[What to produce]: Which lines of the data contain the string "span"? Copy every one.

[Data section Boundary: Start]

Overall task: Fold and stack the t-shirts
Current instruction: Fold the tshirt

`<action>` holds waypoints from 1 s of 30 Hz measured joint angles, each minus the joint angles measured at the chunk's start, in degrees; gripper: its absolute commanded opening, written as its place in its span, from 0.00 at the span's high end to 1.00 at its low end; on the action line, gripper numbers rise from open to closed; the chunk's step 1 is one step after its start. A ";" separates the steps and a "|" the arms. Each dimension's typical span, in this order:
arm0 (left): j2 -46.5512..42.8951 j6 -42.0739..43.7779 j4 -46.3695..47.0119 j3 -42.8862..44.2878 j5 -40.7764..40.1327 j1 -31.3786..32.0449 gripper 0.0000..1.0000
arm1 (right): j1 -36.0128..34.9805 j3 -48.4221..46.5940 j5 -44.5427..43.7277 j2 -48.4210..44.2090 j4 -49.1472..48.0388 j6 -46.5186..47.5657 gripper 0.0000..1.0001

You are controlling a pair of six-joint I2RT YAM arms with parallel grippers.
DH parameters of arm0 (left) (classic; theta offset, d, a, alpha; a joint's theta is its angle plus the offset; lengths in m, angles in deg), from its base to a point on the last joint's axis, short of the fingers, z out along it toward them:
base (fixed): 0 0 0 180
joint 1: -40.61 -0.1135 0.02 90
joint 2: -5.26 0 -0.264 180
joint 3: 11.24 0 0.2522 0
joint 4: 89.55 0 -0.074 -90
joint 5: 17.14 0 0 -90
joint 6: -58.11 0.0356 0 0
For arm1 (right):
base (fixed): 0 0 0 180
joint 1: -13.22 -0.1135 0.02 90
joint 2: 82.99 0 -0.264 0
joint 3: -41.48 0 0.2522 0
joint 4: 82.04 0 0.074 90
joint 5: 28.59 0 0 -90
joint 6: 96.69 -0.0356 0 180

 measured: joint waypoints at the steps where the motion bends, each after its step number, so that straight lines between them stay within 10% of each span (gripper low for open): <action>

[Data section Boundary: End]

[Answer space]:
`<action>` holds waypoints from 1 s of 30 Hz measured joint angles, each minus the joint angles measured at the chunk's start, in degrees; gripper: its absolute commanded opening, written as its place in its span, from 0.00 at the span's high end to 1.00 at its low end; on the action line, gripper numbers rise from open to closed; the chunk's step 1 is one step after its start. A ";" separates the steps and a "|" the arms. Each dimension's typical span, in this order:
 measured: joint waypoints at the steps where the motion bends, each after its step number, so that straight lines between them stay within 10% of each span (gripper low for open): <action>

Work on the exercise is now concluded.